Holly Hofmann - Music Director
Holly Hofmann - Music Director

Holly Hofmann, 2010 Jazz at Newport Music Director's welcome statement:

Welcome to Jazz at Newport 2010!

Thanks for spending a beautiful autumn weekend with us celebrating America’s classical music: Jazz!

I put myself on the schedule this year, and can’t wait to play music with my friends. As always, I’ve tried to include your all-time favorites as well as some artists you’ll enjoy hearing for the first time.

Even though I say this every year, I think this is our best line-up yet!

A little about Holly herself:

Born near Cleveland, Ohio, Holly at five began playing standards with her father, a jazz guitarist.
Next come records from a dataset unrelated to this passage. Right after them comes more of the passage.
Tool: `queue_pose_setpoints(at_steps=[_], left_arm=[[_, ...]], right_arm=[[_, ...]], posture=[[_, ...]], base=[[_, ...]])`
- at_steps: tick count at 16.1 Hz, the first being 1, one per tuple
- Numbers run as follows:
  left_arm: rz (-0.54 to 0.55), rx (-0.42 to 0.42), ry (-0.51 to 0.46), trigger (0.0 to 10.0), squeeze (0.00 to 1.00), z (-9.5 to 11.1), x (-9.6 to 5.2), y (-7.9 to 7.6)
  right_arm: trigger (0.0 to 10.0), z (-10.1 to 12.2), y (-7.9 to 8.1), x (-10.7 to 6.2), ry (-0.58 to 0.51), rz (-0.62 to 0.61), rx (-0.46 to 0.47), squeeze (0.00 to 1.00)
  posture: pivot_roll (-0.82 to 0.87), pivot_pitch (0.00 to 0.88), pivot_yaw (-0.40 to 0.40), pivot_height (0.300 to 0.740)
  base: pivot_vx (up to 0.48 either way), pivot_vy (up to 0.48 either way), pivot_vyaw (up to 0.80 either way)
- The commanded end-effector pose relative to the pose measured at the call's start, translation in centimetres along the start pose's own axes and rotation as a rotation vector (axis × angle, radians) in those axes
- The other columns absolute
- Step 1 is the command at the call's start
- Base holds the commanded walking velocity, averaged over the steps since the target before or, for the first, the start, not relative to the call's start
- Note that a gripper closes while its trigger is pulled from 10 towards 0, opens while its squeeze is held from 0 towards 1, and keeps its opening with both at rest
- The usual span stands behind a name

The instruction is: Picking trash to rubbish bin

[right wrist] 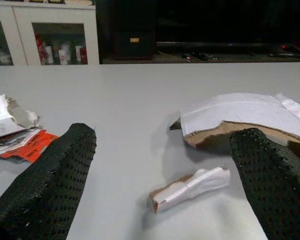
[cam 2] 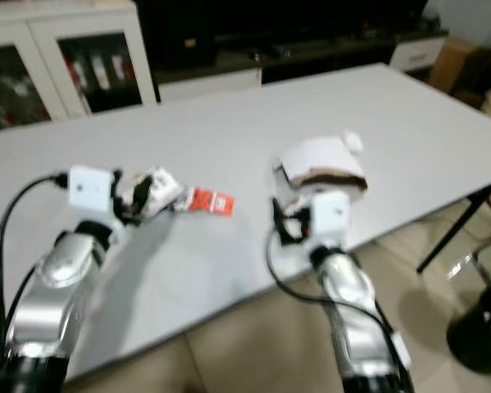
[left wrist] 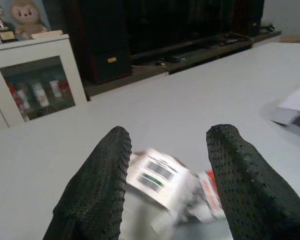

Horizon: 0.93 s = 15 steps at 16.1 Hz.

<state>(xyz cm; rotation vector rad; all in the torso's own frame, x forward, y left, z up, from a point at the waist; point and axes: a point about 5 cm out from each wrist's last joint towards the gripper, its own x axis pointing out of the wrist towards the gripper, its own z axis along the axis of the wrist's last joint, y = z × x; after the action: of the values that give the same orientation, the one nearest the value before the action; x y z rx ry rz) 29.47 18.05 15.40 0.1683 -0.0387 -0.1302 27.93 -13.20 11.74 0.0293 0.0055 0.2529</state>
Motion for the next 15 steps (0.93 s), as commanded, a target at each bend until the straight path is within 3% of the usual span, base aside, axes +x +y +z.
queue_pose_setpoints(at_steps=[1,4,5,6,8,9,13,15], left_arm=[[0.002,0.009,0.025,10.0,0.00,-0.5,0.2,0.9],[-0.022,0.008,0.040,10.0,0.00,-0.9,1.0,0.9],[-0.032,-0.037,0.048,10.0,0.00,-1.0,1.7,0.9],[-0.045,-0.065,0.038,10.0,1.00,-0.9,2.0,0.9],[-0.125,-0.135,0.011,10.0,1.00,-0.6,3.4,0.7],[-0.153,-0.129,0.017,10.0,1.00,-0.6,3.9,0.8],[-0.194,-0.048,0.049,10.0,1.00,-0.9,5.5,1.3],[-0.212,0.001,0.057,10.0,1.00,-0.8,7.1,1.6]], right_arm=[[10.0,0.3,1.1,0.3,-0.001,0.053,0.006,0.00],[10.0,0.2,1.1,0.1,0.009,0.062,0.001,0.00],[10.0,0.2,1.2,-0.1,0.010,0.062,0.002,0.00],[10.0,0.1,1.2,-0.2,0.011,0.062,0.003,0.00],[10.0,-0.1,1.3,-1.0,0.024,0.065,0.011,0.00],[10.0,-0.3,1.5,-1.4,0.028,0.066,0.014,0.00],[10.0,-0.3,1.3,-2.0,0.034,0.053,0.023,0.00],[10.0,-0.1,1.1,-2.5,0.038,0.039,0.031,0.00]], posture=[[0.02,0.000,-0.034,0.740],[0.02,0.000,-0.031,0.740],[0.01,0.007,-0.030,0.740],[0.01,0.010,-0.030,0.740],[0.01,0.032,-0.026,0.740],[0.00,0.037,-0.020,0.740],[-0.01,0.051,-0.011,0.740],[-0.03,0.082,-0.010,0.740]], base=[[0.360,0.000,0.00],[0.120,0.000,0.00],[0.000,0.000,0.00],[0.000,0.000,0.00],[0.000,0.000,0.00],[0.000,0.000,0.00],[0.000,0.000,0.00],[0.000,0.000,0.00]])
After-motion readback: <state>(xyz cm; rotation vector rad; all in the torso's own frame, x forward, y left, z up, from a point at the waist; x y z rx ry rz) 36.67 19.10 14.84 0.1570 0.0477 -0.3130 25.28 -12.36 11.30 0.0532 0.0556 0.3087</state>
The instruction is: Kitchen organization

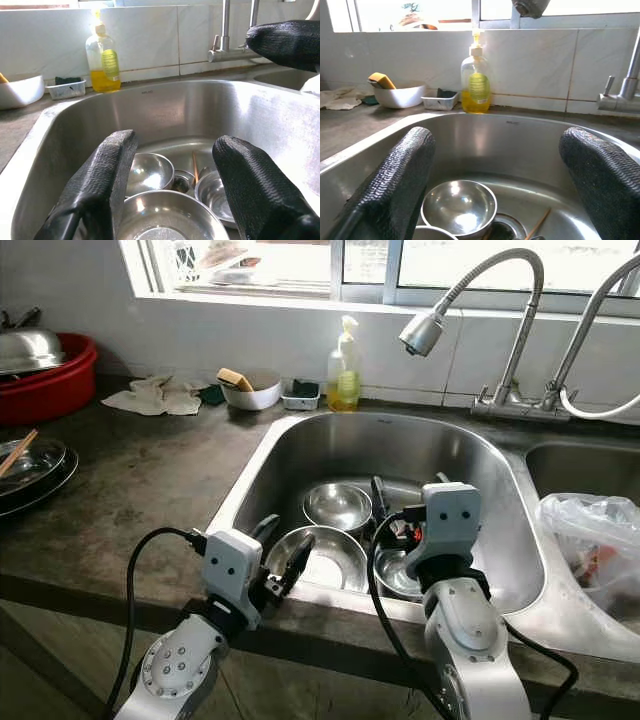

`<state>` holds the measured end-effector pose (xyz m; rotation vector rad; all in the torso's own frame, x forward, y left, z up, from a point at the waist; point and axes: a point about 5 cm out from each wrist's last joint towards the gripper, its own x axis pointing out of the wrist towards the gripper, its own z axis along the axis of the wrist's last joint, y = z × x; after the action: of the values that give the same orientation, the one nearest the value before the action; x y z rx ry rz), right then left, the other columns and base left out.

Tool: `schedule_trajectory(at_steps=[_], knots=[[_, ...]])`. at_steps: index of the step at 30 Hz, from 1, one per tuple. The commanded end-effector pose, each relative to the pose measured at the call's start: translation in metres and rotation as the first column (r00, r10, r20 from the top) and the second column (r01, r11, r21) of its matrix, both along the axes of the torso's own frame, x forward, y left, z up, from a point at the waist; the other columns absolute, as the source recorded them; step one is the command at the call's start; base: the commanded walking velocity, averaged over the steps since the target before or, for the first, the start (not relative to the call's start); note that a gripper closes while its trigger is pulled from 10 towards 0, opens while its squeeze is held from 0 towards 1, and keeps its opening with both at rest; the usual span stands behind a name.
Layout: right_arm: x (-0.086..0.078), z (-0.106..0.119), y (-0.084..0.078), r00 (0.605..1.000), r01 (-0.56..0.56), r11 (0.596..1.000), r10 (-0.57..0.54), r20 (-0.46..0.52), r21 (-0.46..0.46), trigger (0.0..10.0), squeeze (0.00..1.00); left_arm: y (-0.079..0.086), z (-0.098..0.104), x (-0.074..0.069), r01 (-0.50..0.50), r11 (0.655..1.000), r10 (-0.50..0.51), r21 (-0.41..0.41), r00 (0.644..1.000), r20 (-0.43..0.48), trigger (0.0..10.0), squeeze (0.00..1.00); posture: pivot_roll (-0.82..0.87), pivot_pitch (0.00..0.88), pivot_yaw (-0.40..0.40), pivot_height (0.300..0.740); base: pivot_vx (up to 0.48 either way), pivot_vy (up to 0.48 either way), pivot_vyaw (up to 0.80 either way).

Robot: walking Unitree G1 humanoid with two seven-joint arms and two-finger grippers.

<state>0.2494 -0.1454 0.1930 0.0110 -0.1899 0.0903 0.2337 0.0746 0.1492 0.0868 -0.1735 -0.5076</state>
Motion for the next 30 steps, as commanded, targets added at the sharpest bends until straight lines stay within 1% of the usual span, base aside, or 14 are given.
schedule_trajectory(at_steps=[1,7,30], knots=[[-0.0013,0.0062,0.0020,0.999,-0.005,1.000,0.005,0.038,0.002,10.0,0.00,-0.0002,0.0015,-0.0010,0.000,1.000,0.000,0.005,1.000,-0.003,10.0,0.00,0.00,0.000,-0.022,0.740,-0.307,0.000,0.00],[-0.0006,0.0067,0.0051,0.999,-0.013,1.000,0.013,0.043,0.007,10.0,0.00,-0.0010,0.0014,-0.0013,0.005,1.000,-0.005,0.011,1.000,-0.001,10.0,0.00,0.00,0.000,-0.022,0.740,-0.309,0.000,0.00],[0.0020,0.0070,0.0083,0.999,-0.008,1.000,0.007,0.043,0.013,10.0,0.00,-0.0011,-0.0004,-0.0004,0.009,1.000,-0.009,0.017,1.000,-0.007,10.0,0.00,0.00,0.000,-0.017,0.740,-0.333,0.000,0.00]])
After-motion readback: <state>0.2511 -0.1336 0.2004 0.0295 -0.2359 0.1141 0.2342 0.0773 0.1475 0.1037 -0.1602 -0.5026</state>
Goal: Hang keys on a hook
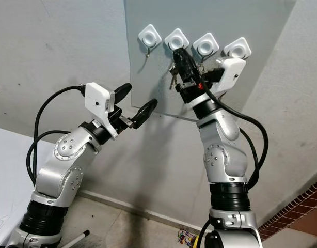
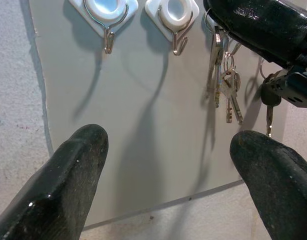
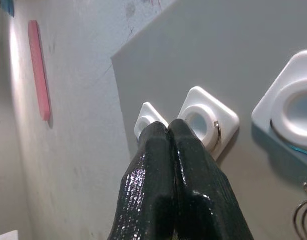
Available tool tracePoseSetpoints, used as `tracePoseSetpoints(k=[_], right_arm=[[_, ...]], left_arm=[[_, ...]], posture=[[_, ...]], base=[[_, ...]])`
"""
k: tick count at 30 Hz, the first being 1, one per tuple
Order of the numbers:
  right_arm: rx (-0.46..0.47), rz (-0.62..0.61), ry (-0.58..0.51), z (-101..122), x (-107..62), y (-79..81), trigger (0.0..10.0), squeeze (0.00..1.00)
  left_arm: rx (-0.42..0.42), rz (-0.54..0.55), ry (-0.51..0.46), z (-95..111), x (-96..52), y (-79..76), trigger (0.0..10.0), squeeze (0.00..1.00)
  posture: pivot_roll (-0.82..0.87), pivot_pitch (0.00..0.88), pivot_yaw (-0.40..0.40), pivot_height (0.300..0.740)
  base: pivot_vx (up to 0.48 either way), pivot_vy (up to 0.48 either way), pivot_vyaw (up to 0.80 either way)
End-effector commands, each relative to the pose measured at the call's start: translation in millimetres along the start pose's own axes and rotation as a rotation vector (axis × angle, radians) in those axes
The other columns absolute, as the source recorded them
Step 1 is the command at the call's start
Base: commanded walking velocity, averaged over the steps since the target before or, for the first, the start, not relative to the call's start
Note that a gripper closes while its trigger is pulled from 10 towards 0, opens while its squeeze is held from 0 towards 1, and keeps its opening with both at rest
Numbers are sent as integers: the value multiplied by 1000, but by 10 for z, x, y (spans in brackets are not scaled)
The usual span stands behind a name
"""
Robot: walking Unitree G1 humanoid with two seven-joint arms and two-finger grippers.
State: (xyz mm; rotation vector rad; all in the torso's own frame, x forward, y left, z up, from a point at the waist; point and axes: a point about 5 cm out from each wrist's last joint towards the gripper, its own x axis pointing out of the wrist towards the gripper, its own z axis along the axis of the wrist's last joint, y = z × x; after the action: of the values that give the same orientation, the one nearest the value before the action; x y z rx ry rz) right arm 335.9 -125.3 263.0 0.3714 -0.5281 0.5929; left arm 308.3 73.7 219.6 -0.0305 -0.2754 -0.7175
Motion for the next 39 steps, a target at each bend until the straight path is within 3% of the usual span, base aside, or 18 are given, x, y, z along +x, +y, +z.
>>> tracePoseSetpoints(k=[1,25,39], right_arm=[[24,-3,-12,46,56,6,10000,0],[68,-59,-12,-25,212,-68,10000,0],[103,-130,8,-99,149,-155,10000,0]], left_arm=[[28,-12,-23,90,28,-17,10000,0],[21,-5,-24,95,22,-24,10000,0],[20,-1,-28,108,28,-21,10000,0]], posture=[[7,0,-21,740],[13,0,-26,740],[8,0,-25,740]], base=[[0,0,0],[0,0,0],[0,0,0]])
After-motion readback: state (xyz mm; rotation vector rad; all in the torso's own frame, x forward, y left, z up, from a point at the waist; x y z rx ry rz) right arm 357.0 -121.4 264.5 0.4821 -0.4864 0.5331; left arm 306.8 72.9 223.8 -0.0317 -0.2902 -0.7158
Early exposure to jazz and popular standards would blossom into a love for straight-ahead jazz, but her parents were insistent that she have a solid background in classical technique. When she turned seven her formal education began with lessons from the first flutist of the Cleveland Orchestra, Maurice Sharp. Holly’s music education continued through high school at Interlochen Arts Academy. She graduated with a bachelor’s degree from the Cleveland Institute of Music and a master’s degree from the University of Northern Colorado.

When Holly isn’t touring the globe she makes her home in San Diego, California where she’s enjoyed a long association with pianist Mike Wofford and bassist Bob Magnusson. She has nine critically acclaimed recordings as a leader and co-leads the new sextet Flutology, featuring fellow flutists Frank Wess and Ali Ryerson, with Mike Wofford, Peter Washington and Ben Riley. Her newest quartet recording Minor Miracle on Capri Records was released last year and features several compositions honoring legendary bassist Ray Brown with whom Holly performed in the United States and Europe during the last two years of his life. Some of her other notable collaborations include Bud Shank, Kenny Barron, Slide Hampton, Cedar Walton, Frank Wess, Bobby Shew and Marian McPartland. She also tours in a jazz and classical duo with pianist Bill Cunliffe. Ray Brown called them “the most dynamic duo in jazz.” Certainly a major cause of that statement is the joy Holly feels in the music and communicates so well from the stage, drawing in and exciting both knowledgeable jazz fans and new listeners to the genre.